Chapter 2: Chapter 2: The Glare Behind Glass
Will had never believed in fate.
He believed in grant proposals, in community action, in showing up. Destiny was just a word the rich used to explain the doors already open for them.
So when he walked into the towering glass headquarters of Darcy Innovations, portfolio in hand, and came face to face with her again, he wasn't thinking about fate.
He was thinking about survival.
"Eliza Darcy will see you now," said the assistant, with the kind of practiced smile that made Will wonder if HR had it trademarked.
He nodded, stepping into her office—clean, minimal, monumental.
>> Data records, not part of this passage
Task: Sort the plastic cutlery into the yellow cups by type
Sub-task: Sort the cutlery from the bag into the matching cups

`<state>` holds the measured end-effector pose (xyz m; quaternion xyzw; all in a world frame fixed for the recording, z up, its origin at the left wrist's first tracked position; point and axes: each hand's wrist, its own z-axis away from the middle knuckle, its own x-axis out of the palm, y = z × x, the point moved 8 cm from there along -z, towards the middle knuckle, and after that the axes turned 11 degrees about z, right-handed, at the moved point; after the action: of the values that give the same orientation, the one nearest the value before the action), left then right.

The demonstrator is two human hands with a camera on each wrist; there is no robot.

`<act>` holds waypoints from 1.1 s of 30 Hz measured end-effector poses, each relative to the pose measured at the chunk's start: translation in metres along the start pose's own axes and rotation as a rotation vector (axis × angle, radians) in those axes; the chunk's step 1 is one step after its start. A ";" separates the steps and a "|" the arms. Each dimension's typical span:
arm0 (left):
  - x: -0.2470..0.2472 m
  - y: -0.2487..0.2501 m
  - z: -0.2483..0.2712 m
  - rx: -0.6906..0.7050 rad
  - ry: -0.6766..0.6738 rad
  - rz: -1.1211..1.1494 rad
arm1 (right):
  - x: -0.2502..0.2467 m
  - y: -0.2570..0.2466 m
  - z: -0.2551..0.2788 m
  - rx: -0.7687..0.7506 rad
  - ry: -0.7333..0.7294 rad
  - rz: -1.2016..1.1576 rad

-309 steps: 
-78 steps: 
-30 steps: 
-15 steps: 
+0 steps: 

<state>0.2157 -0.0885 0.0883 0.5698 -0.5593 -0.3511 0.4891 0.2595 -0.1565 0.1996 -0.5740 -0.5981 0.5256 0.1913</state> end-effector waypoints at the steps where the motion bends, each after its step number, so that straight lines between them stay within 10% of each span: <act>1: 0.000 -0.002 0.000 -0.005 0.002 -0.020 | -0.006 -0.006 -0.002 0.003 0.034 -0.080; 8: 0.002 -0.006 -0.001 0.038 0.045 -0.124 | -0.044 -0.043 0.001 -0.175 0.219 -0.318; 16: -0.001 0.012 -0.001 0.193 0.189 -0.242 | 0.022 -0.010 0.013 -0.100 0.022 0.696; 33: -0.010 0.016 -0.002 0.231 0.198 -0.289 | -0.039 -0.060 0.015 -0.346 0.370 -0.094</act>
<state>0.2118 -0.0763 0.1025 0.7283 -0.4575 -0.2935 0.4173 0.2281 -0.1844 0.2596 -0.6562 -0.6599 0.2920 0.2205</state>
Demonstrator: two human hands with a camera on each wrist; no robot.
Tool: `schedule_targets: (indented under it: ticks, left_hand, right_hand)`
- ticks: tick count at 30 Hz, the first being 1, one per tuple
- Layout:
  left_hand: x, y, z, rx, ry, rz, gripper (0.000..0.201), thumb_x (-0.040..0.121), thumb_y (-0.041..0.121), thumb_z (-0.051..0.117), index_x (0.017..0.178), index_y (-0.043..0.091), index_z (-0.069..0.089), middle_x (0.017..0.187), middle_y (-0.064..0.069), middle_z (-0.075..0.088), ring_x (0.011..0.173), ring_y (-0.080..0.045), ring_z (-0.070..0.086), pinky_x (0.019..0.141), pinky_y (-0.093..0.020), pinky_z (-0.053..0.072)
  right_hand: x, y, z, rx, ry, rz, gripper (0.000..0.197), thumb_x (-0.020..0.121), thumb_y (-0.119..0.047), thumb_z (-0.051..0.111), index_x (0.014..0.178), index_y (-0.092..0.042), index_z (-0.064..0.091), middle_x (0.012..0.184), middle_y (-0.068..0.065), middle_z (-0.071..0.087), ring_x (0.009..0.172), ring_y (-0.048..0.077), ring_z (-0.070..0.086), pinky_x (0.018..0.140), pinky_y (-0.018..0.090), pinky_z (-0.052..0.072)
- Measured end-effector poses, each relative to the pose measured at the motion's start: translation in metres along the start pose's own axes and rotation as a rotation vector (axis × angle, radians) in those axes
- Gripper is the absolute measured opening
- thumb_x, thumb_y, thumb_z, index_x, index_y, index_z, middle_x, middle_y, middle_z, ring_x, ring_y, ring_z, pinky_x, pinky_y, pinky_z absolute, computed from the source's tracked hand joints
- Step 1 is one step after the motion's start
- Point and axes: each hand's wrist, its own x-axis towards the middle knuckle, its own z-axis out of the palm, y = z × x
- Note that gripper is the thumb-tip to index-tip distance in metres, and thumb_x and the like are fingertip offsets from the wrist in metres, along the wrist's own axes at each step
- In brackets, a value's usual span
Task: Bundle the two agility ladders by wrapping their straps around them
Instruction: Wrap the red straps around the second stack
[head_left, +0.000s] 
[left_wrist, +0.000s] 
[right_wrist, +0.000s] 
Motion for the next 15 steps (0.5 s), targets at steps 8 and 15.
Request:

She stood with her back to him, framed by thirty floors of sky and steel.
Of course she wasn't sitting.
Power didn't slouch.
"I was told this pitch was for a potential tech-grant partnership," she said without turning. "I didn't realize it was also a reunion."
Will set the folder down on the table between them. "If you'd known, would you have canceled the meeting?"
She finally turned. Their eyes met. Cold steel met simmering heat.
"No," she said, walking slowly to the table. "I enjoy watching people waste my time."
Will almost laughed. Almost. "Then we'll both enjoy this meeting. Because I don't plan to waste anything."
A beat. Something flickered in her expression—almost approval. Almost.
Eliza hated surprises.Yet there he was. In her office. Wearing that same calm fire in his eyes, like he was more amused than intimidated.
That alone made him dangerous.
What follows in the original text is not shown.